Befriend Your Body

Get Instant Access to this Masterclass with Lorin and Camille.

    We respect your privacy. Unsubscribe at any time.

    natural meditation

    Naturalness and Spontaneity of Meditation

    Instinctive Meditation is an approach to learning and practicing meditation that focuses on your individuality, so that you thrive in daily life and do not become dependent on gurus and external authorities.

    Why Use the Term "Instinctive?"

    Instinctive is an apt term to describe the naturalness and spontaneity of meditation. Most people have meditated spontaneously for a few minutes when listening to music or gazing at a sunset. People have access to meditative states by following their own innate impulses. How do we learn to intentionally enter a state that sometimes happens naturally? That is the skill.

     Instinctive is also a fresh contrast to the standard teachings, since meditation is often taught in a way that is blatantly anti-instinctive and unnatural – it is advertised as a way to conquer or kill off your instincts.

     Innateness

     Meditation is a built-in human instinct. We all can do it and get the benefits: clarity, focus, relaxation and energy. There are thousands of ways of meditating, and one is right for you. The challenge is to find that way, out of the many diverse paths. That is what Instinctive Meditation is for – to help you access your inner wisdom so that you can meditate in your way, your style, your essence.

     Spontaneity

     You have spontaneously entered meditative states many times in the past while in the midst of:

     - listening to music and closing your eyes in rapture.

    - gazing at the horizon

    - watching a sunset

    - taking a nap

    - looking in the eyes of someone you love

    - basking in the afterglow after making love

    Learning to meditate is a process of learning to intentionally cultivate meditative awareness in a way that feels natural to you.

     Multi-tonality

     Gratitude, wonder and love are natural portals into meditation.

     So is fatigue. If you have been busy loving people and working and playing, your body has become ripe to enter meditation.
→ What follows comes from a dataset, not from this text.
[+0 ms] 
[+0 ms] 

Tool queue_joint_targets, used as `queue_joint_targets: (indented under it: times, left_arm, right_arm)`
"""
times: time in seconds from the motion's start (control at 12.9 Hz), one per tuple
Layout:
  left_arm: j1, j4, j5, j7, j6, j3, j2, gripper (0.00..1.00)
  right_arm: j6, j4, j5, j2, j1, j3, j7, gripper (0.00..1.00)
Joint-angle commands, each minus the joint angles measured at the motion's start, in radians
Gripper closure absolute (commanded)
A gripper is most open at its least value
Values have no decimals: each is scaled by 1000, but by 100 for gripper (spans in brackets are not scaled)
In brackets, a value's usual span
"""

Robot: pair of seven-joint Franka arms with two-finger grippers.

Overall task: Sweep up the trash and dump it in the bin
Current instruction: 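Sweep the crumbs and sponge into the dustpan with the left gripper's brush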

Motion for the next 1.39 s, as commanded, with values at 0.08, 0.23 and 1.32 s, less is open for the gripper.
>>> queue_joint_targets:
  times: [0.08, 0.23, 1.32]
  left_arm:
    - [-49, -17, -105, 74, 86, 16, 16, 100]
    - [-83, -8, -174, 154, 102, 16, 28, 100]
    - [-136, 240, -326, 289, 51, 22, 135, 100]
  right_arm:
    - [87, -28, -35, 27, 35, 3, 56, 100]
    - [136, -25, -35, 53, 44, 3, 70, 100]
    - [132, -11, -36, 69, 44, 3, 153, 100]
     Sometimes a busy person, who has been active with family, friends, chores, and the tasks at work, will come home and sit or lie down on the sofa for a few minutes. They will sigh and say, "whew." That whew is a tiny moment of meditative awareness. If you keep returning to it, you may find that the fatigue you feel turns into a pleasant buzz of fatigue permeating your body. The more you allow the exhaustion to flood your body, the more quickly you will be restored.

     Grief is another door into meditation. If you have experienced intense loss, you know that it changes your entire map of the world. You feel that you are no longer the same person, and the world is empty. This is often the way people feel when they have loved deeply, and lost. When this happens, we are plunged involuntarily into a process of witness the death of the part of us who loved, and we don't know for sure if we will ever come out. This grieving process takes us into many meditative moments, when we are awake in the middle of the night, alone in a crowd, sitting somewhere and feeling stunned, and just generally sinking into darkness. We hardly know ourselves. And yet, over time, as we attend to this inner process, we re-emerge. The sun starts shining again. We are utterly altered and rearranged, and we can start living again.

     Individuality

     There are types of meditation that go with each stage of the life cycle – adolescence, studying, entering the work force, courtship, marriage, birth, raising children and suffering the pangs as they become independent and leave home, and so on.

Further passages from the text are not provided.